#### EXERCISE
The answer must consist solely of the line that contains "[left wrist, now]" and all subsequent lines of the data, each reproduced exactly.

---------- COLLECTED DATA ----------

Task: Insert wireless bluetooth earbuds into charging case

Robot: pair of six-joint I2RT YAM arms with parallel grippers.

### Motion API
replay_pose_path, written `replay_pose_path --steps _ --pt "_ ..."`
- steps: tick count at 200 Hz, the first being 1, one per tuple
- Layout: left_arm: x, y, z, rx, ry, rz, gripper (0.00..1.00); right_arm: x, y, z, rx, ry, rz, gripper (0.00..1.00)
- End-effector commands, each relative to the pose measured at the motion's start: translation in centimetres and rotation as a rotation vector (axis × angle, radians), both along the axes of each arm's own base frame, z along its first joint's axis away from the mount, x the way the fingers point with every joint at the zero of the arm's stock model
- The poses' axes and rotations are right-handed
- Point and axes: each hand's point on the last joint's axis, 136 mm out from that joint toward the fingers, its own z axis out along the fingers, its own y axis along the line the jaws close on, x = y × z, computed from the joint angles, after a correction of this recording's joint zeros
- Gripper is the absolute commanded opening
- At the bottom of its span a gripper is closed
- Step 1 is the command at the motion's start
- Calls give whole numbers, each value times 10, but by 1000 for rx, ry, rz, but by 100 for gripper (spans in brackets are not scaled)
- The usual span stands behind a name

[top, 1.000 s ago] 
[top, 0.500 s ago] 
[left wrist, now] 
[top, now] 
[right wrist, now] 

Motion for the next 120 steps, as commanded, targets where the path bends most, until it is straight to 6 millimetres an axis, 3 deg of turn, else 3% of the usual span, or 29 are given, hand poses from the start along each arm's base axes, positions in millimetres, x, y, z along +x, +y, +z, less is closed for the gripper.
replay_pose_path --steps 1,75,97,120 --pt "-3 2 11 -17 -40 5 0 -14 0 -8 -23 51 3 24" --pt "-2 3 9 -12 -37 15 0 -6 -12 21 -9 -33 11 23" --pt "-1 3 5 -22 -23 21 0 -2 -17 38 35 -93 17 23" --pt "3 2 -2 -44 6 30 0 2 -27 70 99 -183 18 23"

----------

#### RESPONSE TO THE EXERCISE
[left wrist, now] 
[top, now] 
[right wrist, now] 

Motion for the next 120 steps, as commanded, targets where the path bends most, until it is straight to 6 millimetres an axis, 3 deg of turn, else 3% of the usual span, or 29 are given, hand poses from the start along each arm's base axes, positions in millimetres, x, y, z along +x, +y, +z, less is closed for the gripper.
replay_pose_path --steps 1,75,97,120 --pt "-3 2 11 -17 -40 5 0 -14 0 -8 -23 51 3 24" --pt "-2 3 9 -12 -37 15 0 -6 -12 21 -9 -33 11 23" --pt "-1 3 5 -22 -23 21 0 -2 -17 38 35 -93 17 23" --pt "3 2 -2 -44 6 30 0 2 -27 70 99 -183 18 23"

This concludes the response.